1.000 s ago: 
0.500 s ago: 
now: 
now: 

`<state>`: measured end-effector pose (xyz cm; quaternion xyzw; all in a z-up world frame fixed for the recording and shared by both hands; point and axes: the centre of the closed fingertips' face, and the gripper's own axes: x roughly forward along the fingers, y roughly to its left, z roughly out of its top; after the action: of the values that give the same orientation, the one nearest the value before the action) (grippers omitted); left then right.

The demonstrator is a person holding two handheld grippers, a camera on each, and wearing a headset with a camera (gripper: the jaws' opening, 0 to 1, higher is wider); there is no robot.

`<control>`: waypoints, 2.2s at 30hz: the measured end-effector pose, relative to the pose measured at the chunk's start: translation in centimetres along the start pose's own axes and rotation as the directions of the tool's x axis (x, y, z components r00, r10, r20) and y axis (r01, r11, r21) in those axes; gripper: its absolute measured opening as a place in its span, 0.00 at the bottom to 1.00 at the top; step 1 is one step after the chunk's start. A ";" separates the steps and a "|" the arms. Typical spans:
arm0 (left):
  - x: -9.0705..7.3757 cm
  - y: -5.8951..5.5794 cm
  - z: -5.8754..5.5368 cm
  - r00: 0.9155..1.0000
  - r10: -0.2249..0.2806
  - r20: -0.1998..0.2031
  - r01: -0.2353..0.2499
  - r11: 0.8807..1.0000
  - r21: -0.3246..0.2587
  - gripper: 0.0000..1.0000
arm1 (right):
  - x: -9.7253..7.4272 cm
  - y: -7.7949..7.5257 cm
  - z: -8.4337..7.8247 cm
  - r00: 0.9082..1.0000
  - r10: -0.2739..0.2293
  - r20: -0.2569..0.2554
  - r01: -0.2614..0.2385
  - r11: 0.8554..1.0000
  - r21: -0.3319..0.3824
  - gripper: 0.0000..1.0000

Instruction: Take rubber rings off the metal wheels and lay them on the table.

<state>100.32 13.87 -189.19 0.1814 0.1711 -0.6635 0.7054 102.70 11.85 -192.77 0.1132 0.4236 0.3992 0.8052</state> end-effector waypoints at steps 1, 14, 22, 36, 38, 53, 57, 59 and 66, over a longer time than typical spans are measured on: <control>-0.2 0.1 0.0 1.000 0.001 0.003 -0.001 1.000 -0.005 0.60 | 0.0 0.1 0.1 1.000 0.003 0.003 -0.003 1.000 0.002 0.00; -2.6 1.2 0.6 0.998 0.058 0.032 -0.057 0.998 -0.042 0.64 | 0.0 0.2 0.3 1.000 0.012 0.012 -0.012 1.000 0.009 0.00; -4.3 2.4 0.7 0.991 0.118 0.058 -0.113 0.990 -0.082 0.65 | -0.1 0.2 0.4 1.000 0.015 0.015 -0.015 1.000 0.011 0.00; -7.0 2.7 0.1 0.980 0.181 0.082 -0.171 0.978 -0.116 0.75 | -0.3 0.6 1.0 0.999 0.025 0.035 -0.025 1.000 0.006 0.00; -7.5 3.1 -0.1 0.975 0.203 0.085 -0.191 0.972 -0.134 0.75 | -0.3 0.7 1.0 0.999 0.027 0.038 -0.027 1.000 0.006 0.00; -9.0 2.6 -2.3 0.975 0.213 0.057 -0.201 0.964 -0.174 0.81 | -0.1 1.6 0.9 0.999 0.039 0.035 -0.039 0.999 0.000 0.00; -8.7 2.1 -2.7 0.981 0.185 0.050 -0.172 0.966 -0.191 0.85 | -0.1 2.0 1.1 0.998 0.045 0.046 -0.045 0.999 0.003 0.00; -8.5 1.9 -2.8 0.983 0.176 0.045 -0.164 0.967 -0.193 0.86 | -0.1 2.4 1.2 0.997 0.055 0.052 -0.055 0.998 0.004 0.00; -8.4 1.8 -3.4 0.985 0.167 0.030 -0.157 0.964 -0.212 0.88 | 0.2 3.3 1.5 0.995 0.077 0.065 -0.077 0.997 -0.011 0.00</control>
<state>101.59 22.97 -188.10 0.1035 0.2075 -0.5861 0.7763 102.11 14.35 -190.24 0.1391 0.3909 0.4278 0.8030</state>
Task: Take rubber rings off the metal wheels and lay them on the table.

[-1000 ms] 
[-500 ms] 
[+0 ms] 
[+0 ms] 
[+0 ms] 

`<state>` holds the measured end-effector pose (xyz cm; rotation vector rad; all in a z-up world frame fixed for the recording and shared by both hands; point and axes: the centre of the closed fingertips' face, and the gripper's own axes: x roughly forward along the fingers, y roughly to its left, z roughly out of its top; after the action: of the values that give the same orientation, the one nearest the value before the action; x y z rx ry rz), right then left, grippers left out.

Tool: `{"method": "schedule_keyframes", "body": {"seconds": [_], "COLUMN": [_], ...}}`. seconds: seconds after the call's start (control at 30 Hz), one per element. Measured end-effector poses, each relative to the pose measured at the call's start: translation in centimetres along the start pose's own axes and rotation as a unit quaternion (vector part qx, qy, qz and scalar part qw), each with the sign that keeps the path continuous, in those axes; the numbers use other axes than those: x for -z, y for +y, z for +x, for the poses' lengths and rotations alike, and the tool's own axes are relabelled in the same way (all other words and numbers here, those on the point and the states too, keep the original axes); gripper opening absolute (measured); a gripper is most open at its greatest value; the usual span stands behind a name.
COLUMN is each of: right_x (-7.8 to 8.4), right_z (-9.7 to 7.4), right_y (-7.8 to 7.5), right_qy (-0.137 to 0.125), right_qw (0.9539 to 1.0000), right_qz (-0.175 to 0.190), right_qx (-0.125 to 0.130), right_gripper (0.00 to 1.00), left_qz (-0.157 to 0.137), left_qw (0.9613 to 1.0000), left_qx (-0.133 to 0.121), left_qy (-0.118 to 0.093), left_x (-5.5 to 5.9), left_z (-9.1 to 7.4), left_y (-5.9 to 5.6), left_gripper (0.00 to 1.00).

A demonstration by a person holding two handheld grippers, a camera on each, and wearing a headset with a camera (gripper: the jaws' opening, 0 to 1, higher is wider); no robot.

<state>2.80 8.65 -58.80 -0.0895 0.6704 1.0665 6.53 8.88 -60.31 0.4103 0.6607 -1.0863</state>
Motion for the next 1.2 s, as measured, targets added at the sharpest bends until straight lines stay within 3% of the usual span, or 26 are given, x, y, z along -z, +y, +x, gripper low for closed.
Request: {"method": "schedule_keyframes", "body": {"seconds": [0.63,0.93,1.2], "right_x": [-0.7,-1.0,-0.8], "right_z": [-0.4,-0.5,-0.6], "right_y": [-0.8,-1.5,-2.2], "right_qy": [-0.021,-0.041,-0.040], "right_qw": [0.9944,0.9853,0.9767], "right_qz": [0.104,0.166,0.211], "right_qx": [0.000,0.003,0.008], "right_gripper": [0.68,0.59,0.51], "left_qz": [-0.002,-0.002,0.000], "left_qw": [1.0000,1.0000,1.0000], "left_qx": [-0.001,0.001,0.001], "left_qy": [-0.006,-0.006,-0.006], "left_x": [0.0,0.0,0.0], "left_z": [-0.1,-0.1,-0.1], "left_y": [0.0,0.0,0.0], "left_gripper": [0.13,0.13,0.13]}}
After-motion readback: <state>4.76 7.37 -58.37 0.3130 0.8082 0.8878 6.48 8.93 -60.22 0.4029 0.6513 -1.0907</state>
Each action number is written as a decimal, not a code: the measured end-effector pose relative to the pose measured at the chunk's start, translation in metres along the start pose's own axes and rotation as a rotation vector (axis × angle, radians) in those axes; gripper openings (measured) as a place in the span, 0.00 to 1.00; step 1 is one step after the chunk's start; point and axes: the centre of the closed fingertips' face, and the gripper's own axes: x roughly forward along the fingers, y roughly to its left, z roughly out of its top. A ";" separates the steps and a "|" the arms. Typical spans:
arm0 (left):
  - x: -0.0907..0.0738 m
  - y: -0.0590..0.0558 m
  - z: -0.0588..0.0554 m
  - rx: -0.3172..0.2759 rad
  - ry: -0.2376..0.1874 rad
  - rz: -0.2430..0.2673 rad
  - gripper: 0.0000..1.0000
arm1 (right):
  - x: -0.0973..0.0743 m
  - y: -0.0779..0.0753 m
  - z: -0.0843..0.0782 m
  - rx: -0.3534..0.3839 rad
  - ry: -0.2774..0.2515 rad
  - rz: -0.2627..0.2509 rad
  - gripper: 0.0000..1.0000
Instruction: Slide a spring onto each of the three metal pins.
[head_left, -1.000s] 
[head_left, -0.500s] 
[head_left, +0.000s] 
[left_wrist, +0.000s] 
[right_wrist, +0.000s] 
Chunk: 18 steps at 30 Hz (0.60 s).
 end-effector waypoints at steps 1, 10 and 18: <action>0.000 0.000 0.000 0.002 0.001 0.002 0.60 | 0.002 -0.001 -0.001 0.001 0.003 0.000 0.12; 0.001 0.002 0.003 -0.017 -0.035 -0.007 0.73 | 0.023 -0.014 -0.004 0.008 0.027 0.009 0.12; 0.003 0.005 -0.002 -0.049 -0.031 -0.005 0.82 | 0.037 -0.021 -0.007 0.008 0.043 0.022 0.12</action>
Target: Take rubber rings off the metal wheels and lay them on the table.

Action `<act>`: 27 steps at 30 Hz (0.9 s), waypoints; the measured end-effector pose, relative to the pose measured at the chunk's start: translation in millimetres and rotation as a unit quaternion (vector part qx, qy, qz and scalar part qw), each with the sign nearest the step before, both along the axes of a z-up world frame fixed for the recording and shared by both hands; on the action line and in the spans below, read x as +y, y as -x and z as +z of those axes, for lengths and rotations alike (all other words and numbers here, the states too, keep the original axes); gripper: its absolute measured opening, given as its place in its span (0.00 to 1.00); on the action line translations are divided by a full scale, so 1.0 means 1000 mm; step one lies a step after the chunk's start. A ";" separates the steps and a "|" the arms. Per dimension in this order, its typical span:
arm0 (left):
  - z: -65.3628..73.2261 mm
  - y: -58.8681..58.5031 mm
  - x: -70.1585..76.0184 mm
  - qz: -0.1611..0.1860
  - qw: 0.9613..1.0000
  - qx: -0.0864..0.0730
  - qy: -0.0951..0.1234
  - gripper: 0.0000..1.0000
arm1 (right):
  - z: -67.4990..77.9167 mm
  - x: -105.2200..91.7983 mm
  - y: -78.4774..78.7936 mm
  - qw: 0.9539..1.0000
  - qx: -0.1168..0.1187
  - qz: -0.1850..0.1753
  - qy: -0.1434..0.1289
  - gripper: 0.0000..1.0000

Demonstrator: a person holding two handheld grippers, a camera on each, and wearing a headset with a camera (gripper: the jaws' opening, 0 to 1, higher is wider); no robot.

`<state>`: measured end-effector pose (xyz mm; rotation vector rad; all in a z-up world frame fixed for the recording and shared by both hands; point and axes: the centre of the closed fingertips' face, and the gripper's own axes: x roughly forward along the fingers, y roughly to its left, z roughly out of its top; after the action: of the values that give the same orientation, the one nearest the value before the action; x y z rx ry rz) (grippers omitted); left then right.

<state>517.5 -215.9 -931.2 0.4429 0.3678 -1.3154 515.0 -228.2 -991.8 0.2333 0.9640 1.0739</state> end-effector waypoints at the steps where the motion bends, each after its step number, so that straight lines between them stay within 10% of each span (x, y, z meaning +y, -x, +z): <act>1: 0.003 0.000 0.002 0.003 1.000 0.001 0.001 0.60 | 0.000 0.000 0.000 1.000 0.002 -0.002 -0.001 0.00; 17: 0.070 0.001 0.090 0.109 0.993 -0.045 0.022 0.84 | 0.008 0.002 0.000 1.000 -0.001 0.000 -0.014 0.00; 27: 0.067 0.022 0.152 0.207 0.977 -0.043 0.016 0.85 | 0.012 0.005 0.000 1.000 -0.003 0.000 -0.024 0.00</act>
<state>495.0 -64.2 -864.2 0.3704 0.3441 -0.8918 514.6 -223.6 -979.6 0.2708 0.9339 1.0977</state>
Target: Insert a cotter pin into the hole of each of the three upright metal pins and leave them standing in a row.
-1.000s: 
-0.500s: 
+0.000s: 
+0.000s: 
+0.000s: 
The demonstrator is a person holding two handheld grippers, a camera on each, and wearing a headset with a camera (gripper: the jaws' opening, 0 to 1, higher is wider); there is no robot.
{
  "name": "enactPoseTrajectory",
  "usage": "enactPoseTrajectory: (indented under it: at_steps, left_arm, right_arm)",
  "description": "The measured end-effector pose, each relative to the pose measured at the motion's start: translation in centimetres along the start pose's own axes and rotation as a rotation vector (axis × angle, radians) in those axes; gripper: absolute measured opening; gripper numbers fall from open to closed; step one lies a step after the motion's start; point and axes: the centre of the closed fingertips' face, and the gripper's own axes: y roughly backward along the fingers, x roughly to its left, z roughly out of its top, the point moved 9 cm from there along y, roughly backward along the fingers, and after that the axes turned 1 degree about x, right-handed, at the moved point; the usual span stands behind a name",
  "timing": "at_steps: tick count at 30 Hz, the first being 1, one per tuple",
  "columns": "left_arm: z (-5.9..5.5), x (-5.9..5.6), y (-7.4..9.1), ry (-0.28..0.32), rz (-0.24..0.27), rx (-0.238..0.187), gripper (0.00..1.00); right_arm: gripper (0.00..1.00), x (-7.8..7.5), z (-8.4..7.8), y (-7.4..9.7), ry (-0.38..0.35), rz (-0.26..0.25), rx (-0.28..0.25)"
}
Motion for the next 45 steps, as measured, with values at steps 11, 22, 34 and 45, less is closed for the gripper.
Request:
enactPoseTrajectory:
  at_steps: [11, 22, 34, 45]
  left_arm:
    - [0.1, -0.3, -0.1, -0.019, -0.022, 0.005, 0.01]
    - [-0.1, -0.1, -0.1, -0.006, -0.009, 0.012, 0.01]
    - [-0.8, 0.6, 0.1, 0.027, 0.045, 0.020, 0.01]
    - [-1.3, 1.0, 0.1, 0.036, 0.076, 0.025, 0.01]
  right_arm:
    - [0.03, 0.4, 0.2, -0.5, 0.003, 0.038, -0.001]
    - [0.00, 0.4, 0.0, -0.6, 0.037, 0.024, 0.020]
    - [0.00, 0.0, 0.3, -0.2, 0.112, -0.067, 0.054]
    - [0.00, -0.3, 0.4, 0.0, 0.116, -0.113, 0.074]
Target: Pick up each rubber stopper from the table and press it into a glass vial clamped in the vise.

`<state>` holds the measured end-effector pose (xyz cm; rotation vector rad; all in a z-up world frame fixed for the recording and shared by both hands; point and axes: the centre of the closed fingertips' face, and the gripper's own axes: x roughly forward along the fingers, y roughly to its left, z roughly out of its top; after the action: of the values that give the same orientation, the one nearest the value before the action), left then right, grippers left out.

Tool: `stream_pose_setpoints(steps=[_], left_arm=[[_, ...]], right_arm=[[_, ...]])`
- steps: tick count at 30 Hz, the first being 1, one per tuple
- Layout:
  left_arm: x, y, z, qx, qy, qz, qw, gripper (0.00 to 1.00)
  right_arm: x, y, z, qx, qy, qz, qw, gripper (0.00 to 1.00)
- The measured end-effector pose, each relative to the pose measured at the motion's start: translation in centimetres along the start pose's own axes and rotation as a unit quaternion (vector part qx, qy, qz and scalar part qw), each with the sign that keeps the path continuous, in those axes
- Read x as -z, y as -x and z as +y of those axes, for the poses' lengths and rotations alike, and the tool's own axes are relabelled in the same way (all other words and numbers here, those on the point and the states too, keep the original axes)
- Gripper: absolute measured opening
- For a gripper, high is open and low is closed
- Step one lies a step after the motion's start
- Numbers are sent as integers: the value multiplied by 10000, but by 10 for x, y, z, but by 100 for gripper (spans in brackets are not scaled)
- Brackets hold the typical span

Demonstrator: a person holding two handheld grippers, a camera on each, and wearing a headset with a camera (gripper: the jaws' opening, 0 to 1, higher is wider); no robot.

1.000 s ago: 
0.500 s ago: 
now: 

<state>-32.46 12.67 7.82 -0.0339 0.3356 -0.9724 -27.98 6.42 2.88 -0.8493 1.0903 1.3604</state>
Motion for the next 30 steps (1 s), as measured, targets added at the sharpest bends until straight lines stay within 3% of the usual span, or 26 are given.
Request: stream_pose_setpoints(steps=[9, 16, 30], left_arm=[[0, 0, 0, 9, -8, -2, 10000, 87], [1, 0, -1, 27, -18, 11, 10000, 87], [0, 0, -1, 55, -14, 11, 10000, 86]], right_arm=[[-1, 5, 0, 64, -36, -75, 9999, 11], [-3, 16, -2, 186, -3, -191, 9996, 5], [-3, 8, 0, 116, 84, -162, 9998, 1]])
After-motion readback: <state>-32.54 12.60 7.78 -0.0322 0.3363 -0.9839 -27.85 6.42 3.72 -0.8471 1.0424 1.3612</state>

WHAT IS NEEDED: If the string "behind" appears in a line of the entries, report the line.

YOUR SOLUTION:
Tool: `{"method": "schedule_keyframes", "body": {"seconds": [_], "COLUMN": [_], ...}}`. seconds: seconds after the call's start (control at 30 Hz), one per element. Measured end-effector poses, each relative to the pose measured at the call's start: translation in centimetres along the start pose's own axes and rotation as a unit quaternion (vector part qx, qy, qz and scalar part qw), each with the sign that keeps the path continuous, in those axes; the numbers use other axes than those: x for -z, y for +y, z for +x, for the poses' lengths and rotations alike, and the tool's own axes are relabelled in the same way (all other words and numbers here, those on the point and the states too, keep the original axes); gripper opening absolute (measured); a gripper is most open at its greatest value; the usual span stands behind a name.
  "description": "The measured end-effector pose, each relative to the pose measured at the motion's start: translation in centimetres along the start pose's own axes and rotation as a rotation vector (axis × angle, radians) in those axes; gripper: absolute measured opening; gripper numbers fall from open to closed; step one lies a step after the motion's start; point and axes: the centre of the closed fingertips' face, and the gripper's own axes: y roughly backward along the fingers, x roughly to its left, z roughly out of its top, the point moved 9 cm from there along y, roughly backward along the fingers, and after that the axes turned 1 degree about x, right-handed, at the moved point; the usual span stands behind a name",

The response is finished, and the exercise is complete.